UNITED STATES DISTRICT COURT WESTERN DISTRICT OF WASHINGTON AT TACOMA
Oct 23, 2014
CASE NO. 14-cv-05141 JRC (W.D. Wash. Oct. 23, 2014)

Summary

finding the ALJ erred by failing to address "independent observations," "such as that plaintiff appeared unkempt, expressionless, and hostile" because they were "significant, probative observations that the ALJ should have discussed"

Summary of this case from Western v. Comm'r of Soc. Sec.

Opinion

CASE NO. 14-cv-05141 JRC

10-23-2014

WILLIAM REED ST. CLAIR, Plaintiff, v. CAROLYN W. COLVIN, Acting Commissioner of the Social Security Administration, Defendant.


ORDER ON PLAINTIFF'S COMPLAINT

This Court has jurisdiction pursuant to 28 U.S.C. § 636(c), Fed.

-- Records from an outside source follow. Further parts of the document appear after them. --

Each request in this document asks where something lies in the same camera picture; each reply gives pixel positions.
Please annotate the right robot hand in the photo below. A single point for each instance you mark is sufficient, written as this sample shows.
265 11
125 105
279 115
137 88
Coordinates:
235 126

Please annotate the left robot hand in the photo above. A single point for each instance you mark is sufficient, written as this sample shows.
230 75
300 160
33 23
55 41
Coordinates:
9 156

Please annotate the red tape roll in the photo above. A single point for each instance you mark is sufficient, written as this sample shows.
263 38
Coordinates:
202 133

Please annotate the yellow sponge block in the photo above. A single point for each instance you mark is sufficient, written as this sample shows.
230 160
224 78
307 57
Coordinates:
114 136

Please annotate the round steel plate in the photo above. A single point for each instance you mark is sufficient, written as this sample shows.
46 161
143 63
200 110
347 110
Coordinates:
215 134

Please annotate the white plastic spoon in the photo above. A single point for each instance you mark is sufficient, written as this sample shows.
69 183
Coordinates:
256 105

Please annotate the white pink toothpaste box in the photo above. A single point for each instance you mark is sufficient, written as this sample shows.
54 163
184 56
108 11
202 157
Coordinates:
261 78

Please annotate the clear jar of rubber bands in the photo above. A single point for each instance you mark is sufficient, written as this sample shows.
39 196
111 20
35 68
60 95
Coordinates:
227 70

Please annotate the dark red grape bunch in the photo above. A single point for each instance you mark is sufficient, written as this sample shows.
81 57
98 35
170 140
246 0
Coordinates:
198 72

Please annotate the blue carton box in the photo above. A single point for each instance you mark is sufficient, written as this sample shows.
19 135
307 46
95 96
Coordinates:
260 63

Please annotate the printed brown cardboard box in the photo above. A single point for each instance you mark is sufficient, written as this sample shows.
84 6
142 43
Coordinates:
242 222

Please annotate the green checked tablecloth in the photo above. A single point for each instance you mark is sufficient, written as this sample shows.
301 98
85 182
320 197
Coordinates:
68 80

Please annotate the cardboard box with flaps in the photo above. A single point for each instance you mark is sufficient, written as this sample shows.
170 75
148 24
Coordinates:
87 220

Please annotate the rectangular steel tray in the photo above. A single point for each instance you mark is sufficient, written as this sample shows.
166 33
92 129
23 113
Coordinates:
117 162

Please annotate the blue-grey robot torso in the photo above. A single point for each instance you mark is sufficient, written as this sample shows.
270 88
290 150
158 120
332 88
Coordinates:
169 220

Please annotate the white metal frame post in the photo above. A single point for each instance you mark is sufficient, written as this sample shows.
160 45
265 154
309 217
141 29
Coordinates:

R. Civ. P. 73 and Local Magistrate Judge Rule MJR 13 (see also Notice of Initial Assignment to a U.S. Magistrate Judge and Consent Form, ECF No. 5; Consent to Proceed Before a United States Magistrate Judge, ECF No. 6). This matter has been fully briefed (see ECF Nos. 14, 15, 18).

After considering and reviewing the record, the Court concludes that the ALJ erred by failing to discuss an opinion from an examining doctor regarding plaintiff's potential difficulties with authority figures and erred by not discussing adequately the same doctor's opinion that plaintiff may have difficulties sustaining performance of simple, repetitive tasks in the workplace.

Therefore, this matter is reversed and remanded pursuant to sentence four of 42 U.S.C. § 405(g) for further administrative proceedings consistent with this Order.

BACKGROUND

Plaintiff, WILLIAM REED ST. CLAIR, was born in 1987 and was 22 years old on the alleged date of disability onset of October 13, 2009 (see Tr. 9, 95-105). Plaintiff started the ninth grade, but was taken out of school and homeschooled, and did not graduate or get a diploma (Tr. 38). Plaintiff worked part-time for his dad in his janitorial business but has not worked since being shot in the head (Tr. 36-38).

According to the ALJ, plaintiff has at least the severe impairments of "status post traumatic brain injury (TBI) with cognitive disorder NOS (20 CFR 416.920(c))" (Tr. 11).

At the time of the hearing, plaintiff was living at home with his parents (Tr. 36).

PROCEDURAL HISTORY

Plaintiff's application for Supplemental Security Income ("SSI") benefits pursuant to 42 U.S.C. § 1382(a) (Title XVI) was denied initially and following reconsideration (see Tr. 58-61, 65-70). Plaintiff's requested hearing was held before Administrative Law Judge Robert P. Kingsley ("the ALJ") on November 3, 2011 (see Tr. 27-55). On April 23, 2012, the ALJ issued a written decision in which the ALJ concluded that plaintiff was not disabled pursuant to the Social Security Act (see Tr.6-26).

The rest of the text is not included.